About this exercise:
For every line below, output the text exactly and leave out images.

Source material:
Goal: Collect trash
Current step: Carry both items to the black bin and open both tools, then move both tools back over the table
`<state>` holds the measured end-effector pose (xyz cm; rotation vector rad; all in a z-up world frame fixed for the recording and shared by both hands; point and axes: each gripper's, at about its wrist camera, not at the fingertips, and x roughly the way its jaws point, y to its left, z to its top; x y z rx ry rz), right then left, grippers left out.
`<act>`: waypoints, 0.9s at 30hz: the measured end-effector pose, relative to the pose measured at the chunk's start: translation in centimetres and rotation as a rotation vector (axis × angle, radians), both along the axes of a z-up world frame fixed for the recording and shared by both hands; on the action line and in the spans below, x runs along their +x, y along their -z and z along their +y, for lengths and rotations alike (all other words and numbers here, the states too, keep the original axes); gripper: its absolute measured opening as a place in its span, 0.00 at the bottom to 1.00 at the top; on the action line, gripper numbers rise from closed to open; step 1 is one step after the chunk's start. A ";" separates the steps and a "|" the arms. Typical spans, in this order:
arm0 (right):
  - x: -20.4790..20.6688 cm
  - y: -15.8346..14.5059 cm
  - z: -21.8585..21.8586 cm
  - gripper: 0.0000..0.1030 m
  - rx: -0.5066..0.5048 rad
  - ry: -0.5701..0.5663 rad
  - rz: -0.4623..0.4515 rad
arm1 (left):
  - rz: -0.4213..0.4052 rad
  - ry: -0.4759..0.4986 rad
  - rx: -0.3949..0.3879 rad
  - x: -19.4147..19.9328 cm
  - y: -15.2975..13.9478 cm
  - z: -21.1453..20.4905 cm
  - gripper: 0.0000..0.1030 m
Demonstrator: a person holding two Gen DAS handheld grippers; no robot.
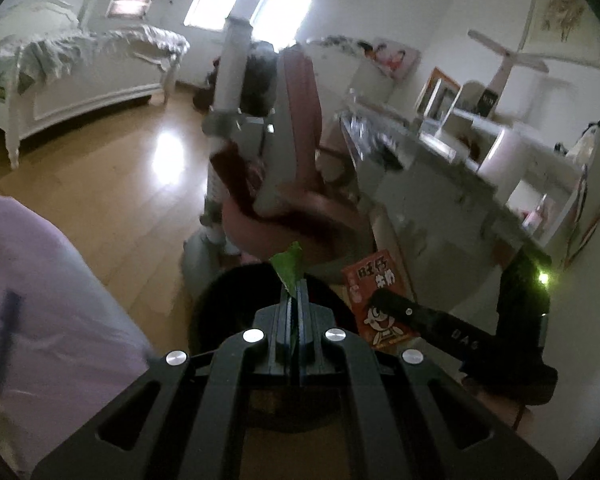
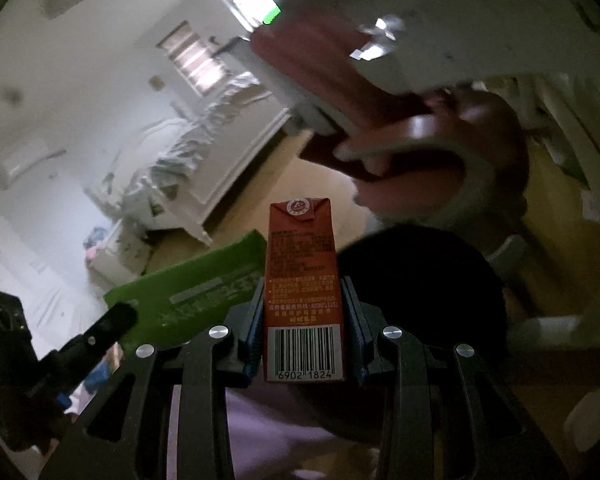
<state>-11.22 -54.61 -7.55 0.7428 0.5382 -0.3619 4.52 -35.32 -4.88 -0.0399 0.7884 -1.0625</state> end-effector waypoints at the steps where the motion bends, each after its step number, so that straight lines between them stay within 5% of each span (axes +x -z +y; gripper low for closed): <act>1: 0.2 0.5 0.2 0.34 0.006 0.004 0.006 | 0.006 0.005 0.012 -0.1 0.6 -0.5 0.03; 14: 0.0 6.0 -1.8 0.36 0.111 0.022 0.061 | 0.063 0.037 0.098 -0.4 4.4 -3.5 0.04; 18: -0.7 6.1 -1.9 0.70 0.122 0.042 0.043 | 0.059 0.049 0.121 -0.8 4.5 -4.0 0.07; 24: -1.0 5.5 -1.9 0.71 0.115 0.034 0.033 | 0.043 0.041 0.148 -1.4 4.1 -3.5 0.07; 26: -1.0 5.3 -1.6 0.71 0.111 0.024 0.033 | 0.028 0.031 0.153 -1.5 3.7 -3.3 0.22; 27: -0.9 5.0 -1.2 0.71 0.107 0.017 0.032 | 0.012 0.016 0.156 -1.7 3.3 -2.8 0.53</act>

Exercise response:
Goal: Collect trash
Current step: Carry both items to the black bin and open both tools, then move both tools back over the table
`<state>` holds the measured end-effector pose (xyz cm; rotation vector rad; all in a z-up world frame fixed for the recording and shared by both hands; point and axes: each gripper's, at about its wrist camera, not at the fingertips, and x roughly the way its jaws point, y to its left, z to its top; x y z rx ry rz), right then left, grippers left out.
`<act>`: waypoints, 0.9s at 30hz: the measured end-effector pose, relative to the pose measured at the chunk's start: translation in centimetres and rotation as a rotation vector (axis × angle, radians), both along the axes of a z-up world frame fixed for the recording and shared by both hands; on the action line and in the spans below, x runs along their +x, y along their -z and z along their +y, for lengths and rotations alike (all other words and numbers here, the states too, keep the original axes); gripper: its absolute measured opening as a place in its span, 0.00 at the bottom to 1.00 at the top; on the action line, gripper numbers rise from closed to open; step 1 is one step after the chunk's start. A ";" separates the steps and a "|" the arms. Typical spans, in this order:
arm0 (right):
  - x: -20.4790..20.6688 cm
  - y: -15.8346..14.5059 cm
  - z: -21.8585..21.8586 cm
  - gripper: 0.0000..0.1030 m
  - rx: -0.5066..0.5048 rad
  - ry: -0.5701..0.5663 rad
  - rz: -0.4623..0.4515 rad
arm1 (left):
  - rz: -0.4213..0.4052 rad
  - ry: -0.4759..0.4986 rad
  - rx: -0.3949..0.3879 rad
  - x: -19.4147..19.9328 cm
  - y: -15.2975..13.9478 cm
  - z: -21.1453..20.4905 cm
  - gripper: 0.0000..0.1030 m
Demonstrator: a person holding two Gen DAS handheld grippers; no robot.
<state>-11.22 -54.61 -7.55 0.7428 0.5382 -0.3619 4.52 -35.32 -4.88 -0.0399 0.7884 -1.0625</state> end-effector waypoints at the steps where the motion bends, each after its step number, so that straight lines between them stay within 5% of each span (axes +x -z +y; gripper low for closed): <act>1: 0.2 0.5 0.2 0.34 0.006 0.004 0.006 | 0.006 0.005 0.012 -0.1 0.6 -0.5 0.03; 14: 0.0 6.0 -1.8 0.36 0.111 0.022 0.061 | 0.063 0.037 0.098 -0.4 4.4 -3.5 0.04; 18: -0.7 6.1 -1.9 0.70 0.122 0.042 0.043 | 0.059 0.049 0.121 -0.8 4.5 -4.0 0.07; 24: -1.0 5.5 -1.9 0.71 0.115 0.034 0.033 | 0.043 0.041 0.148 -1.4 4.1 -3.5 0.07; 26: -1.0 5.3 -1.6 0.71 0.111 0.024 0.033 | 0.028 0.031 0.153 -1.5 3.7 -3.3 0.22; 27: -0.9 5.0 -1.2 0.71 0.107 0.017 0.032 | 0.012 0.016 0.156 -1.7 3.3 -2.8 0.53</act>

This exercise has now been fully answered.